Elucidation of the genomic organizations of transgene insertion sites is essential for the genetic studies of transgenic plants. Herein, we establish an analysis pipeline that identifies the transgene insertion sites as well as the presence of vector backbones, through de novo genome assembly with high-throughput sequencing data in two transgenic soybean lines, AtYUCCA6-#5 and 35S-UGT72E3/2-#7. Sequencing data of approximately 28× and 29× genome coverages for each line generated by high-throughput sequencing were de novo assembled. The databases generated from the de novo assembled sequences were used to search contigs that contained putative insertion sites and their flanking sequences (integration sites) of transgene fragments using transgenic vector sequences as queries. The predicted integration site sequences, which are located at three annotated genes that might regulate plant development or confer disease resistance, were then confirmed by local alignment against the soybean reference genome and PCR amplification. As results, we revealed the precise transgene-flanking sequences and sequence rearrangements at insertion sites in both the transgenic lines, as well as the aberrant insertion of a transgene fragment. Consequently, relative to experimental or enrichment technologies, our approach is straightforward and time-effective, providing an alternative method for the identification of insertion sites in transgenic plants.

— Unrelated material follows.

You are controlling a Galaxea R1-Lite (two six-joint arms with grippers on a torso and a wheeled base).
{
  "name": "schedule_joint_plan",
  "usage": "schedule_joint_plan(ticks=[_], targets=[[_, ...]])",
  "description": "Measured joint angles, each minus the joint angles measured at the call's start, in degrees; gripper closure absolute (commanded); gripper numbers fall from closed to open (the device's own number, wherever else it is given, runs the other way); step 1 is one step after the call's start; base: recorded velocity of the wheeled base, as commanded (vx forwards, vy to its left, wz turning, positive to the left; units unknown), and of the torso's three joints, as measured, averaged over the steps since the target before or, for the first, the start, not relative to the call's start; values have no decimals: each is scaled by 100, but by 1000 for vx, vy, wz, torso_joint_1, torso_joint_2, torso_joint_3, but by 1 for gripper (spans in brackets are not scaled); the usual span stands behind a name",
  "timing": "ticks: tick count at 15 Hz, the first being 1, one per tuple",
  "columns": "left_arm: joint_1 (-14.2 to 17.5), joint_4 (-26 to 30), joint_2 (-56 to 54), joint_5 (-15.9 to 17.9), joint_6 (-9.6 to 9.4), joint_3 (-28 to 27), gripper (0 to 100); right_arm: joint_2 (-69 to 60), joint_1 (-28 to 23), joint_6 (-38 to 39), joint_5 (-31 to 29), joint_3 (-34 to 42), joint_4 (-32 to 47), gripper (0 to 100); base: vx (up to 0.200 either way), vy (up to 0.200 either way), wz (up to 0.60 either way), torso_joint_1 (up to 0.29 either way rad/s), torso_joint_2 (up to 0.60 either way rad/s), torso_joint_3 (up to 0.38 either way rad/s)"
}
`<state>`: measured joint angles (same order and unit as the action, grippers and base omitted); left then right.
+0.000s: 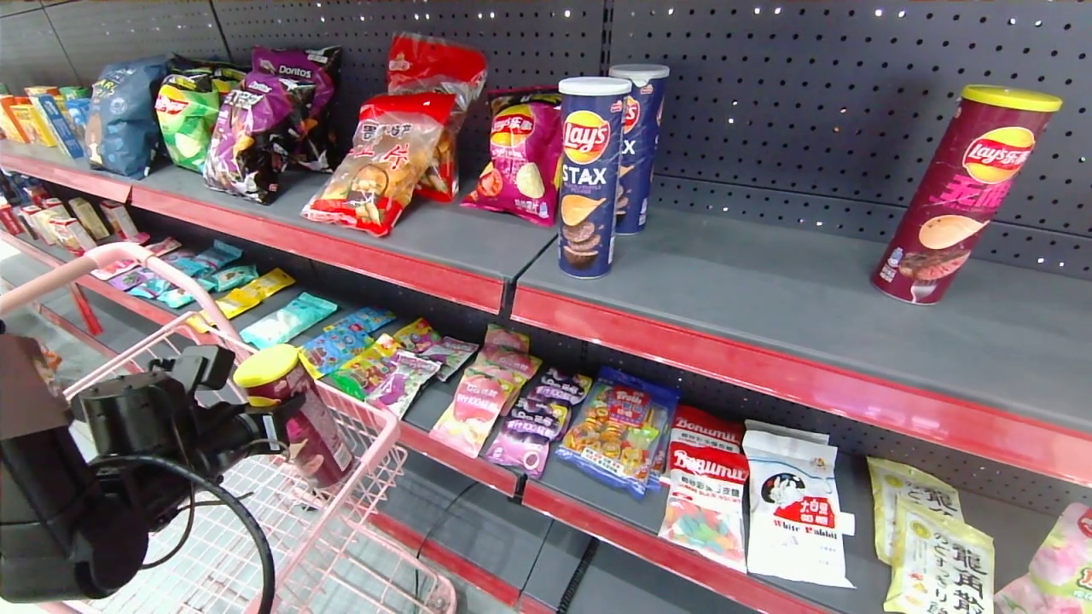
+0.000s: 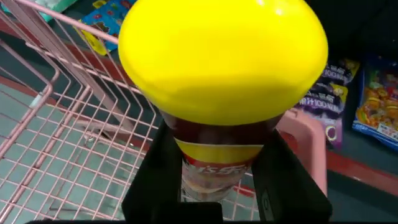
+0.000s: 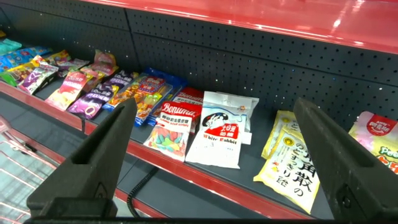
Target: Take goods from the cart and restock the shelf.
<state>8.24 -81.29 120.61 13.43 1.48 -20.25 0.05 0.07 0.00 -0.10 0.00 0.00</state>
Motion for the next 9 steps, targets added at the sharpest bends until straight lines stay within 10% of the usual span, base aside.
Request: schedule_joint_plan(ticks=[4,9], targets=[[10,1998,-1759,172,20,-166,100,0,-2,-2,2,0,0,0,0,0,0,0,0,0],[-67,6008,-4710,673,7,-1276,100,0,0,-7,0,0,0,0,0,0,0,0,0,0]])
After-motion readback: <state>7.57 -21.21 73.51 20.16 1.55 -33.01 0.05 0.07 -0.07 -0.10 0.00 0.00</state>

阐明转基因插入位点的基因组组织对于转基因植物的遗传研究至关重要。在此，我们建立了一个分析流程，通过从头基因组组装和两个转基因大豆品系 AtYUCCA6-#5 和 35S-UGT72E3/2- 中的高通量测序数据来识别转基因插入位点以及载体主链的存在。 #7. 通过高通量测序生成的每个品系的大约 28× 和 29× 基因组覆盖度的测序数据被从头组装。使用转基因载体序列作为查询，从头组装序列生成的数据库用于搜索包含转基因片段的推定插入位点及其侧翼序列（整合位点）的重叠群。预测的整合位点序列位于可能调节植物发育或赋予抗病性的三个注释基因处，然后通过与大豆参考基因组的局部比对和 PCR 扩增来确认。结果，我们揭示了两个转基因系中插入位点的精确转基因侧翼序列和序列重排，以及转基因片段的异常插入。因此，相对于实验或富集技术，我们的方法简单且省时，为鉴定转基因植物中的插入位点提供了替代方法。